▶ What is required:
Once the line containing "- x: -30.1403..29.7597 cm" is found in the data below, output that line and every line after it through the last, unchanged and with nothing else.

▶ Data to use:
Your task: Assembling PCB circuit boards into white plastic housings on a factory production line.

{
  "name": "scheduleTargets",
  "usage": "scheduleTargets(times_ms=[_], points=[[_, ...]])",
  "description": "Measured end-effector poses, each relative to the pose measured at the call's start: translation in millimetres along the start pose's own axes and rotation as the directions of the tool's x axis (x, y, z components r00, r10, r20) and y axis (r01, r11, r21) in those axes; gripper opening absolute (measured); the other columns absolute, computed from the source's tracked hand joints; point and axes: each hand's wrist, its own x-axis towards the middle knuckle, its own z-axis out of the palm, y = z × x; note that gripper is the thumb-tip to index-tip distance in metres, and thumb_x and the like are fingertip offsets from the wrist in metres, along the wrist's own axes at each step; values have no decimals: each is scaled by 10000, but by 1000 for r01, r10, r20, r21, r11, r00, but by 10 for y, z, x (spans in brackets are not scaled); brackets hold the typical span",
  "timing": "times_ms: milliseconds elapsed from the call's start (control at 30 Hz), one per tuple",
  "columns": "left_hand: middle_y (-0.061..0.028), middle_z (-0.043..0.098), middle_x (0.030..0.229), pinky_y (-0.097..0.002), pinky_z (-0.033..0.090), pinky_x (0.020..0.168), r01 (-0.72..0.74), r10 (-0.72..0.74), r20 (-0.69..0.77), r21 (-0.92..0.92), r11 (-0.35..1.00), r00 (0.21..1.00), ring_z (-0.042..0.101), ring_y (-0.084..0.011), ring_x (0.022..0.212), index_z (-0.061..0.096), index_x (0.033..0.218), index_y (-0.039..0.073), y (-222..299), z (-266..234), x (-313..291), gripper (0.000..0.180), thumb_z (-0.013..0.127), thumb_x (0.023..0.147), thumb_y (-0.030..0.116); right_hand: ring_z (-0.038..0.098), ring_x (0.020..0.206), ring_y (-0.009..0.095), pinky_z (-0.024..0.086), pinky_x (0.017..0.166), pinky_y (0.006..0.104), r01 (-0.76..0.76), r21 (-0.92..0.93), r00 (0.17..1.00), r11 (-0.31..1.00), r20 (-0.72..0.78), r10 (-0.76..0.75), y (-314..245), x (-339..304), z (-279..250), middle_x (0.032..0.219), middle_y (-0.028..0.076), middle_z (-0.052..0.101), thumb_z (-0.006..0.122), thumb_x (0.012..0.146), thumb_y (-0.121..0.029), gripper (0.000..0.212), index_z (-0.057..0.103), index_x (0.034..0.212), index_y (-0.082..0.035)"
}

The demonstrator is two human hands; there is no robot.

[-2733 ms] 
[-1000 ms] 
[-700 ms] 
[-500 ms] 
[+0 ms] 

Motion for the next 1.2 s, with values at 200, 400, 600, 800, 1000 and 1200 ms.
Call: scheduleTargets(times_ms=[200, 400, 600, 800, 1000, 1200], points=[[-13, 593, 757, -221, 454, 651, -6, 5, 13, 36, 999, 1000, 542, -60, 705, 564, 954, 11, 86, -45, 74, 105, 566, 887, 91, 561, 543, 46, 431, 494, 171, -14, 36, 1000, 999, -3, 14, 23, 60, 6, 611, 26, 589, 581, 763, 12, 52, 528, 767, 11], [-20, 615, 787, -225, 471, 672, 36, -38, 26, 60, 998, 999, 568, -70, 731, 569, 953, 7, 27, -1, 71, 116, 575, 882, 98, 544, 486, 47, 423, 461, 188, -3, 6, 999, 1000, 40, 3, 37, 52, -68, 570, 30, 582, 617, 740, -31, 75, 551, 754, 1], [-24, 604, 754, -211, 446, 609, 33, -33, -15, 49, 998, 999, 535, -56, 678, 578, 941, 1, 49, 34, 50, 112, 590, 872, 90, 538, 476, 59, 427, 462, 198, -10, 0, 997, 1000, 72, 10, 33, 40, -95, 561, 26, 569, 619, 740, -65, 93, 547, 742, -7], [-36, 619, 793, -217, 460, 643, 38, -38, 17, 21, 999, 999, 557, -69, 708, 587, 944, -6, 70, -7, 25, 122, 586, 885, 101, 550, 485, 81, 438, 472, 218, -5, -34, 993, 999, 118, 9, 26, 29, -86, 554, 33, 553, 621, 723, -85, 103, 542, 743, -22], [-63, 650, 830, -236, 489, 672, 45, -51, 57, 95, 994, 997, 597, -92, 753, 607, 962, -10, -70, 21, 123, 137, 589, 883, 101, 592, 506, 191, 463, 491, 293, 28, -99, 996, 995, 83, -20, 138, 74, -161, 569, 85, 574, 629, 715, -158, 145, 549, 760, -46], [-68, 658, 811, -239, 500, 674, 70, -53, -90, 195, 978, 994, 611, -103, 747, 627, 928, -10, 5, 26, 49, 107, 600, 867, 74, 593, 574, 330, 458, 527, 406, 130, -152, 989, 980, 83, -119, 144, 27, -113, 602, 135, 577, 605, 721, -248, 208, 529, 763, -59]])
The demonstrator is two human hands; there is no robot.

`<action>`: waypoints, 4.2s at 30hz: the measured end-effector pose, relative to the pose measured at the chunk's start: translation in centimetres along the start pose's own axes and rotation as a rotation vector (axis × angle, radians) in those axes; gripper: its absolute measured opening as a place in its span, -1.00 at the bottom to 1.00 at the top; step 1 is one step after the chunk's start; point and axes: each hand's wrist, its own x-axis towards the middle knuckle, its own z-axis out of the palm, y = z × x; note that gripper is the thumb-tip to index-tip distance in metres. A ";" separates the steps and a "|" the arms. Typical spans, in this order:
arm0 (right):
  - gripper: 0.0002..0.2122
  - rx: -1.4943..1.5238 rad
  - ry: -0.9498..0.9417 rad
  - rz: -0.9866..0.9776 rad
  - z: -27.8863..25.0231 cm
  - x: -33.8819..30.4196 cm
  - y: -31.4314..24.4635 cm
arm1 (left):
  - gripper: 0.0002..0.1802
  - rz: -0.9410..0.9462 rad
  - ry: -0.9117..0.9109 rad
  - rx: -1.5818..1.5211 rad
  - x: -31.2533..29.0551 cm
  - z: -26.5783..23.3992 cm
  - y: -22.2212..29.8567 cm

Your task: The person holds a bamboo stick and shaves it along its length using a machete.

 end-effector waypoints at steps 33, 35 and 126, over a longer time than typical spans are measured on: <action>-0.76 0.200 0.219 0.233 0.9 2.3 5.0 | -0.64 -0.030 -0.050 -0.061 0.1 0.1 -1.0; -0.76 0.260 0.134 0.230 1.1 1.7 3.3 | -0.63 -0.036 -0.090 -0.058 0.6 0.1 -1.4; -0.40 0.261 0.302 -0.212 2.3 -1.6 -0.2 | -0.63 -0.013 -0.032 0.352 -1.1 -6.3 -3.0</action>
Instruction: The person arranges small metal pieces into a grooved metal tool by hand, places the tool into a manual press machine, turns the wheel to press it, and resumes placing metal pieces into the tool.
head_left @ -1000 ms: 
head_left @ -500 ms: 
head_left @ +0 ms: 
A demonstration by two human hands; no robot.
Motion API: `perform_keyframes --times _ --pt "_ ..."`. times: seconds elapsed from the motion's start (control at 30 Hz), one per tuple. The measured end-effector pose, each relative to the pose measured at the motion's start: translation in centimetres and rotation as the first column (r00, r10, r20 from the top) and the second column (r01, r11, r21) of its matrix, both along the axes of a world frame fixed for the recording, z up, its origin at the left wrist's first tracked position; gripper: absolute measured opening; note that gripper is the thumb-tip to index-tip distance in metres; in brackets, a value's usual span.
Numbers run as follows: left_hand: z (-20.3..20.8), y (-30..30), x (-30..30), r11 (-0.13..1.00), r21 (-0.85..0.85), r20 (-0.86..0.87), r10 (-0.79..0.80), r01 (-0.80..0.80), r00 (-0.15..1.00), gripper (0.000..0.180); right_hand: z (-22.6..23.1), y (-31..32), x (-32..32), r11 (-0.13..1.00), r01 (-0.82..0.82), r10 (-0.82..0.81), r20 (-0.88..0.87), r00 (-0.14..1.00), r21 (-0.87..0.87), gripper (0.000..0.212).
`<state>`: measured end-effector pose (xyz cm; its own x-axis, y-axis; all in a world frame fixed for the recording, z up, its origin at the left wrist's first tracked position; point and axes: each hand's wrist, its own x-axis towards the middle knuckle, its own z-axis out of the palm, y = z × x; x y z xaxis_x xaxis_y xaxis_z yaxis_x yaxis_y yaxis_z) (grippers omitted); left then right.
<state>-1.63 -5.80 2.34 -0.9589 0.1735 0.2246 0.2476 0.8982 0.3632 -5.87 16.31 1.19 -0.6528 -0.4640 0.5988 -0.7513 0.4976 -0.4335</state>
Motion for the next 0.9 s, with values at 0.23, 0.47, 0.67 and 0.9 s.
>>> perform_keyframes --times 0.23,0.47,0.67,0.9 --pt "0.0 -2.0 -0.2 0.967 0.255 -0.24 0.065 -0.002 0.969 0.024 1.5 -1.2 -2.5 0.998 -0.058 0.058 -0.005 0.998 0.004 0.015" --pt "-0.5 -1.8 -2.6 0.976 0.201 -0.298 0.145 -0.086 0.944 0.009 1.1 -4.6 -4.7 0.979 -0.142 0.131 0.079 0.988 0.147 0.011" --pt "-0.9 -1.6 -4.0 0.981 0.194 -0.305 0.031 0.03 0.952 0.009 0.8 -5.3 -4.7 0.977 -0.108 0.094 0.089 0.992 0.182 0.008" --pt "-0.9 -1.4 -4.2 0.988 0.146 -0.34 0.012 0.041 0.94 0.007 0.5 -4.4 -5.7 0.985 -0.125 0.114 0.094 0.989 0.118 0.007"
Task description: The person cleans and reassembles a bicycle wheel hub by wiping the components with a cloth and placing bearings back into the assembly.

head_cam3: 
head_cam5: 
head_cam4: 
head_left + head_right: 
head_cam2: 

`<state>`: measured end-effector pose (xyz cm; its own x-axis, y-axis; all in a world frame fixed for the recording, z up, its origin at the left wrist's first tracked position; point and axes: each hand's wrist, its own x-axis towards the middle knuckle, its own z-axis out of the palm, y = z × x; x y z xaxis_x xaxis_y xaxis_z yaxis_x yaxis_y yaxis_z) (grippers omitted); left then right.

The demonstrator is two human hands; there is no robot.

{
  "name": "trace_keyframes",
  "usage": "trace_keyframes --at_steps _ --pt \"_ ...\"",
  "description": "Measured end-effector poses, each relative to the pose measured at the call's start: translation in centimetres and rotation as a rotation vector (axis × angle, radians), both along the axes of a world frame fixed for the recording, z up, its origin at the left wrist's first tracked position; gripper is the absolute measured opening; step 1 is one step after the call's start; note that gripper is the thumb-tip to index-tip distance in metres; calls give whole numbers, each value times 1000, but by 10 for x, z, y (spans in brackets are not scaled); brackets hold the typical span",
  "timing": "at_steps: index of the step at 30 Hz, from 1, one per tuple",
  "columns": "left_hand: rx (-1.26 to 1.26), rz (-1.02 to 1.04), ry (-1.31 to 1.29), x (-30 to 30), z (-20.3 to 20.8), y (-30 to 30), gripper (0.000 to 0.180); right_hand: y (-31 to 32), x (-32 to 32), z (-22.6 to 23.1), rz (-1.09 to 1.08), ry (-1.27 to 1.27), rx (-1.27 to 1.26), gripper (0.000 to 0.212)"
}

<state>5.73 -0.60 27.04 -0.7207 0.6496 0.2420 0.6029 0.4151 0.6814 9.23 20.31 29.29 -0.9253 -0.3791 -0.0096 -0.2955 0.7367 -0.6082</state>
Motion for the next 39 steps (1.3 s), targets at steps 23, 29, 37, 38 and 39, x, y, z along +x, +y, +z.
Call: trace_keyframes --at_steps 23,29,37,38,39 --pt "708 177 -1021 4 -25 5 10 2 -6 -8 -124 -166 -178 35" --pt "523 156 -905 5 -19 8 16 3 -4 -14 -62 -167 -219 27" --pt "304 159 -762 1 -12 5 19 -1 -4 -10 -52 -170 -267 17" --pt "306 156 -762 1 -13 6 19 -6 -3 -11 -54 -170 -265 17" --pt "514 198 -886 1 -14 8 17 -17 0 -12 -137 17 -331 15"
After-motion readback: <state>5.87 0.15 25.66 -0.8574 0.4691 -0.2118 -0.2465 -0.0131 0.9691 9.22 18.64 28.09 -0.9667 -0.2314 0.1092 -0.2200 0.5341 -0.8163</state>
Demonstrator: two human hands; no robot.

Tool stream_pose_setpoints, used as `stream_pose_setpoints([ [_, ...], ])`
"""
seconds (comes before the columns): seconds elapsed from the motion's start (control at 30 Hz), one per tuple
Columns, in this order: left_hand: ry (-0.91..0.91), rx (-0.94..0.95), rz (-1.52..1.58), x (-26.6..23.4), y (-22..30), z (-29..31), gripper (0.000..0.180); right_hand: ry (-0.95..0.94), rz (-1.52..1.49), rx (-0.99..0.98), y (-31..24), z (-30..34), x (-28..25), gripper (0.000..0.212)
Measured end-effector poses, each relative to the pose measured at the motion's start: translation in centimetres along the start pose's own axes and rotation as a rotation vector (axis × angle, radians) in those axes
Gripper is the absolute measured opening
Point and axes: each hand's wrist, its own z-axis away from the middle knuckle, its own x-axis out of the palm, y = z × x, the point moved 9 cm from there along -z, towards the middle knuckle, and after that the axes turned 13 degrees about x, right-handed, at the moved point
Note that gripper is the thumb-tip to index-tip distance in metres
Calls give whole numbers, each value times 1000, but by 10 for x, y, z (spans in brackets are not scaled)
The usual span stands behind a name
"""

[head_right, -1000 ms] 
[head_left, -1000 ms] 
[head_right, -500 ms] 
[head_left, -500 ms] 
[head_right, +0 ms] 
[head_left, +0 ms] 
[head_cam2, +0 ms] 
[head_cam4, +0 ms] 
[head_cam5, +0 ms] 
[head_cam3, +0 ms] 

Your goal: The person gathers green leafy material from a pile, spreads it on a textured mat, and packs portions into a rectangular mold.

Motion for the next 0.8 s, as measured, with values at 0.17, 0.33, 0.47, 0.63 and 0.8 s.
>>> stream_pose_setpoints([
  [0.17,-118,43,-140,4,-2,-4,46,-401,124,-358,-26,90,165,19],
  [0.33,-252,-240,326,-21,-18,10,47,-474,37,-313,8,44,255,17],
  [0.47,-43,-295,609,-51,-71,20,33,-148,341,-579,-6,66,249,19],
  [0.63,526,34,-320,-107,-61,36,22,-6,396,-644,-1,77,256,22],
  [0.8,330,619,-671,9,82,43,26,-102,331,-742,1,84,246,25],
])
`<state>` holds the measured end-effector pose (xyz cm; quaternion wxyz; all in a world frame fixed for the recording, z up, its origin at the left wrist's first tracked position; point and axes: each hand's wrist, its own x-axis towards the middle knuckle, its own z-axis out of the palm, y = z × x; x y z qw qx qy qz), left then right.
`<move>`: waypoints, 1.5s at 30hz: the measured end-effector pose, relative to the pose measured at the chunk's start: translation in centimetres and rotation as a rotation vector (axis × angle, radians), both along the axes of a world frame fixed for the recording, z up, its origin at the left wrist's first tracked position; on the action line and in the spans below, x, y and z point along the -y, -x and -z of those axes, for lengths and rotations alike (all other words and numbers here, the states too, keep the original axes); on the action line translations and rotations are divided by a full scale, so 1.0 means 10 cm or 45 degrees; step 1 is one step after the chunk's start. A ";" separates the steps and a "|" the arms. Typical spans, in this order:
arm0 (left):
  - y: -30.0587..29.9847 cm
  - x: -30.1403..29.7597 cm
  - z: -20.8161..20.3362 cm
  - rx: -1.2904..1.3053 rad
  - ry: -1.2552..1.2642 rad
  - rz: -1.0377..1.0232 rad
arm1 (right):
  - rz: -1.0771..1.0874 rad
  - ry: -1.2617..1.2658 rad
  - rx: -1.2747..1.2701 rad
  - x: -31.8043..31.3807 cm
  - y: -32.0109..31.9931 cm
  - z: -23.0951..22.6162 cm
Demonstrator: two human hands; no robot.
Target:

▶ Output:
  - x: -30.1403..29.7597 cm
  - z: -20.8161..20.3362 cm
  - rx: -1.2904..1.3053 rad
  - ry: -1.2552..1.2642 rad
  - rz: -1.0377..1.0232 rad
arm1 (right):
  - rz: -1.0771..1.0874 rad
  - ry: -1.2617..1.2658 rad
  - rx: -1.2747..1.2701 rad
  - x: -31.8043..31.3807 cm
  - y: -32.0109..31.9931 cm
  - z: -23.0951..22.6162 cm
Demonstrator: two human hands; no robot.
Target:

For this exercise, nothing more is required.